John T. Earnest avoided the death penalty with his plea in San Diego Superior Court. The San Diego County district attorney’s office said he agreed to serve the rest of his life in state prison without the possibility of parole. Sentencing is scheduled for Sept. 30.
Earnest opened fire with a semi-automatic rifle during the last day of Passover services in April 2019 at Chabad of Poway. The attack killed 60-year-old Lori Gilbert-Kaye and wounded three others, including an 8-year-old girl and the rabbi, who lost a finger.
Earnest then called 911 to say he had shot up a synagogue because Jews were trying to “destroy all white people,” authorities said.
He faces similar charges in federal court, where U.S. prosecutors face an Aug. 30 deadline on whether to pursue the death penalty. Kelly Thornton, a spokeswoman for the U.S. attorney’s office in San Diego, said the federal case is moving forward, with a hearing scheduled for Sept. 8.
Plea Agreement to Prevent Death Penalty
U.S. Attorney General Merrick Garland halted federal executions this month while the Justice Department conducts a review of its policies and procedures.
Earnest submitted a conditional plea agreement for consideration by federal prosecutors on June 4, the San Diego County district attorney’s office said.

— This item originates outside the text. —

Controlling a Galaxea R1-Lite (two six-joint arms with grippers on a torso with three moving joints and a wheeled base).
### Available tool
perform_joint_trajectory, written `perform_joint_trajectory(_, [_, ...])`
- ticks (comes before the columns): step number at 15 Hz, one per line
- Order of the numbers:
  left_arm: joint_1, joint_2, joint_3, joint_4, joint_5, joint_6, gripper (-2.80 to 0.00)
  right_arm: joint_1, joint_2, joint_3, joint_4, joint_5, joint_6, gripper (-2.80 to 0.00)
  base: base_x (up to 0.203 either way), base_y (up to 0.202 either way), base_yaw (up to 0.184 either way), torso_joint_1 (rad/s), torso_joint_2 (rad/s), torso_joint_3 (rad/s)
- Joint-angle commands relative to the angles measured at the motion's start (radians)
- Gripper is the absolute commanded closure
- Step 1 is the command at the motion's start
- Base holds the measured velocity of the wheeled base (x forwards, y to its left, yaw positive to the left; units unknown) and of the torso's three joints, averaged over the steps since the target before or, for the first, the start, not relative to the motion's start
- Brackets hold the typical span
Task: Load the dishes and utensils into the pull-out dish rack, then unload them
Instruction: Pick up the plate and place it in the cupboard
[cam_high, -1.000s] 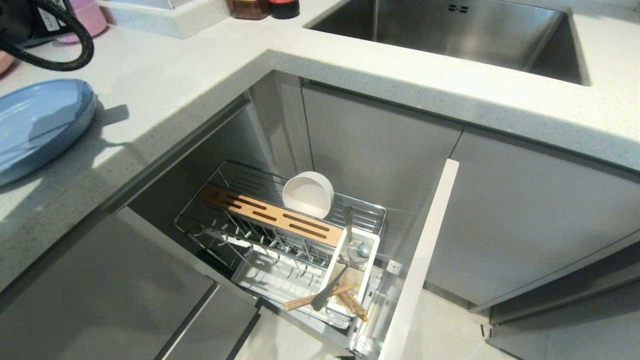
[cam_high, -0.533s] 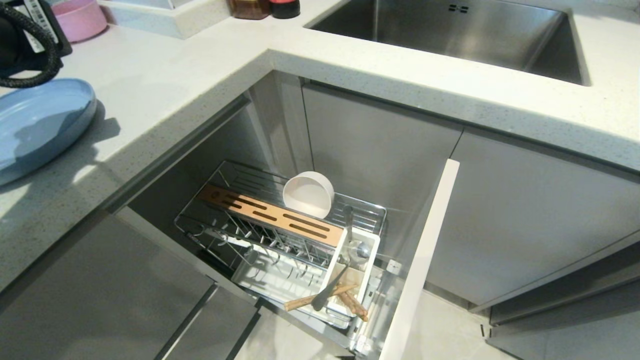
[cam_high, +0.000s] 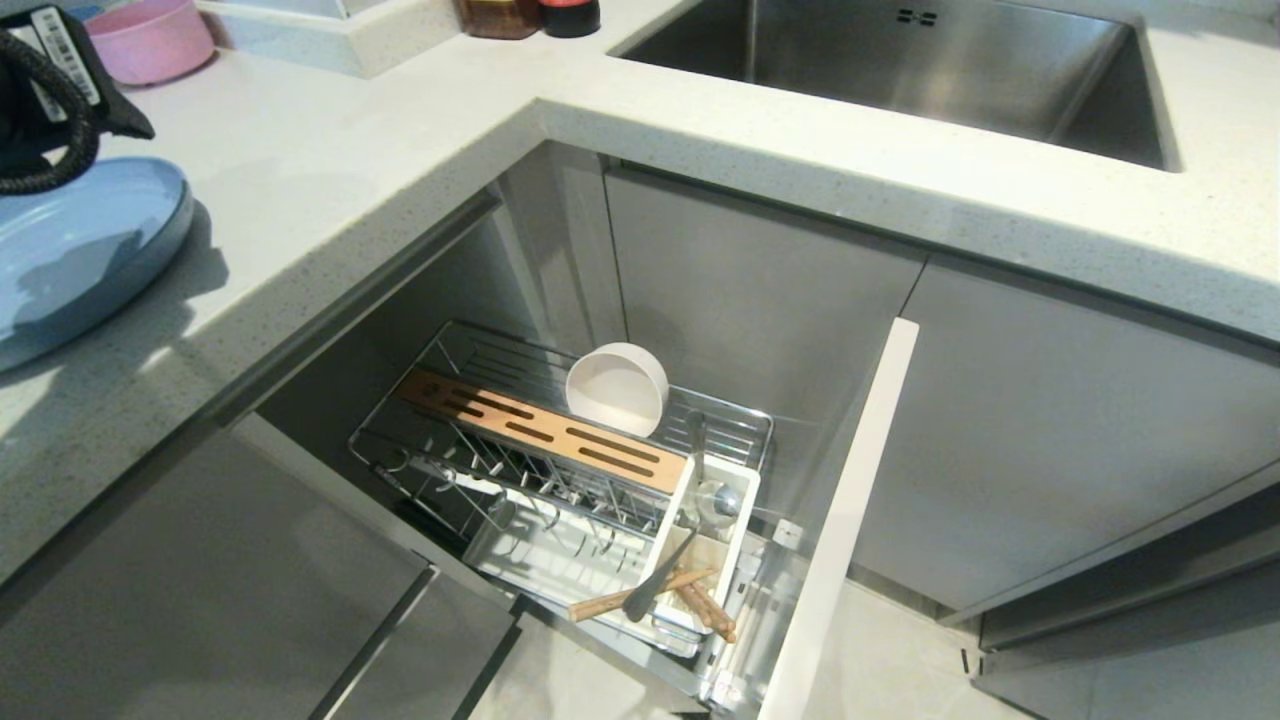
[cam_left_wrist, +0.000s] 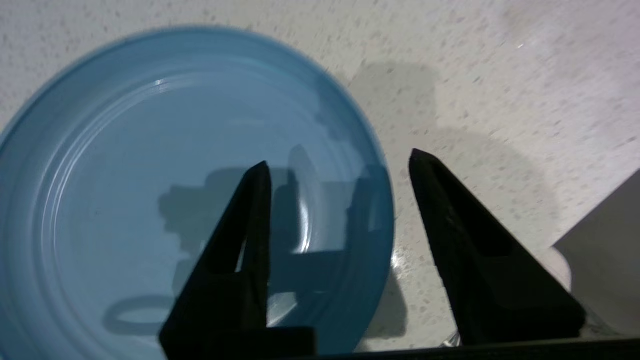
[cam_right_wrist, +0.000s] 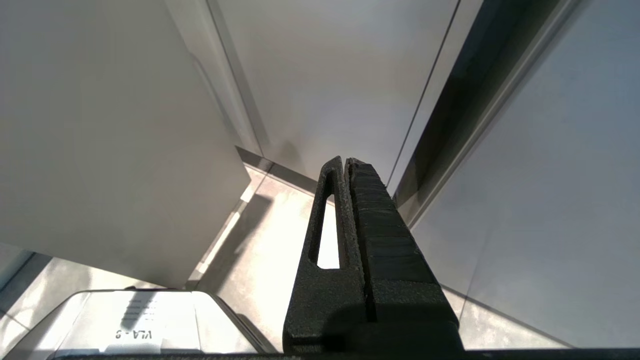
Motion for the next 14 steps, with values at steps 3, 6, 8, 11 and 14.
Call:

The district attorney said it consulted the Kaye family and other victims before agreeing to the deal, aware that a possible plea arrangement in the federal prosecution would prevent the state’s case from moving forward.
“While we reserved the option of trying this as a death penalty case, life in prison without the possibility of parole for the defendant is an appropriate resolution to this violent hate crime, and we hope it brings a measure of justice and closure to the victims, their families, friends and the wider community,” the office said. “This plea ensures the defendant is held accountable for his crimes under California state law.”
California Gov. Gavin Newsom declared a moratorium on the death penalty in 2019.
Representatives of Chabad of Poway didn’t immediately respond to a request for comment.